### DATA TO USE ###

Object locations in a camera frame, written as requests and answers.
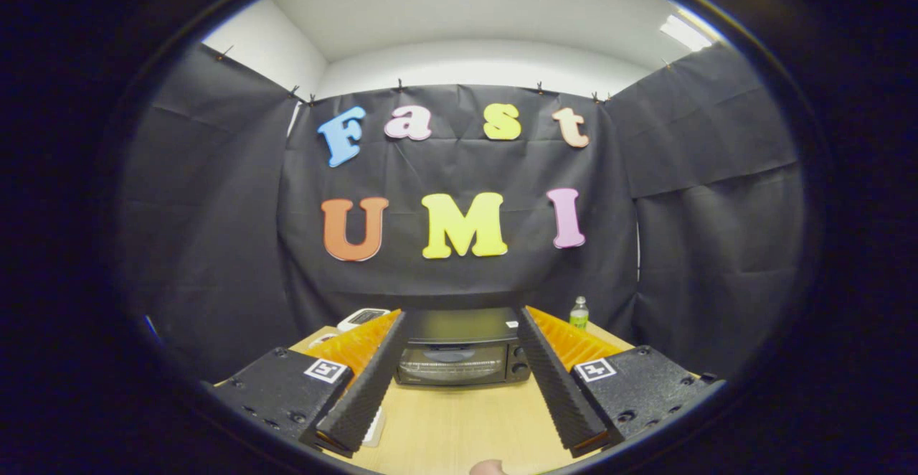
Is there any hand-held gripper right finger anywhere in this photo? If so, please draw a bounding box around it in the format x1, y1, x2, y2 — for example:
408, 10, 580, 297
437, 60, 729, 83
515, 305, 725, 459

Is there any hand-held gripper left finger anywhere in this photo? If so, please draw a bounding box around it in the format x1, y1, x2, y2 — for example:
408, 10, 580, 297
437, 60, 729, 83
212, 308, 410, 459

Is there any black toaster oven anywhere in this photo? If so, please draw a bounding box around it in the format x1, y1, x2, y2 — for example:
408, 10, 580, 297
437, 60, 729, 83
393, 307, 531, 388

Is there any white pop-up toaster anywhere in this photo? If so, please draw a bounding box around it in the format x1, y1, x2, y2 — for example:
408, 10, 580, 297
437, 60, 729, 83
336, 308, 392, 334

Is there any white plate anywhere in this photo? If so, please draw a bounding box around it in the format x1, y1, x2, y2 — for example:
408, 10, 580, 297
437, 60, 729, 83
361, 407, 387, 448

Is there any black backdrop cloth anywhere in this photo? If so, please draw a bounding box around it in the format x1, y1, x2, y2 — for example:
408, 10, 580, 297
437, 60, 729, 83
118, 41, 808, 382

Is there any narrow ceiling light panel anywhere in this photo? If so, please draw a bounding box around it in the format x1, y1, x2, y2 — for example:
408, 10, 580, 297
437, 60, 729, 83
660, 14, 716, 52

###

▶ _INSTRUCTIONS TO FOLLOW_:
Pictures are to be excluded; the records themselves are to be reproduced exactly.

▶ _ANSWER TO THIS TASK_:
Object locations in a camera frame, written as requests and answers.
Is there any hand-held gripper right finger anywhere in this photo? If so, please draw a bounding box around it in the format x1, y1, x2, y2 — for example:
408, 10, 580, 297
437, 60, 729, 83
515, 305, 725, 459

Is there any hand-held gripper left finger anywhere in this photo? If so, please draw a bounding box around it in the format x1, y1, x2, y2 — for example:
408, 10, 580, 297
437, 60, 729, 83
212, 308, 410, 459

Is there any black toaster oven anywhere in this photo? If so, please draw a bounding box around it in the format x1, y1, x2, y2 — for example:
408, 10, 580, 297
437, 60, 729, 83
393, 307, 531, 388

Is there any white pop-up toaster anywhere in this photo? If so, please draw a bounding box around it in the format x1, y1, x2, y2 — for example:
408, 10, 580, 297
437, 60, 729, 83
336, 308, 392, 334

Is there any white plate anywhere in this photo? If so, please draw a bounding box around it in the format x1, y1, x2, y2 — for example:
408, 10, 580, 297
437, 60, 729, 83
361, 407, 387, 448

Is there any black backdrop cloth anywhere in this photo? If so, please draw a bounding box around it in the format x1, y1, x2, y2 — for example:
408, 10, 580, 297
437, 60, 729, 83
118, 41, 808, 382

Is there any narrow ceiling light panel anywhere in this photo? If so, please draw a bounding box around it in the format x1, y1, x2, y2 — for example:
408, 10, 580, 297
437, 60, 729, 83
660, 14, 716, 52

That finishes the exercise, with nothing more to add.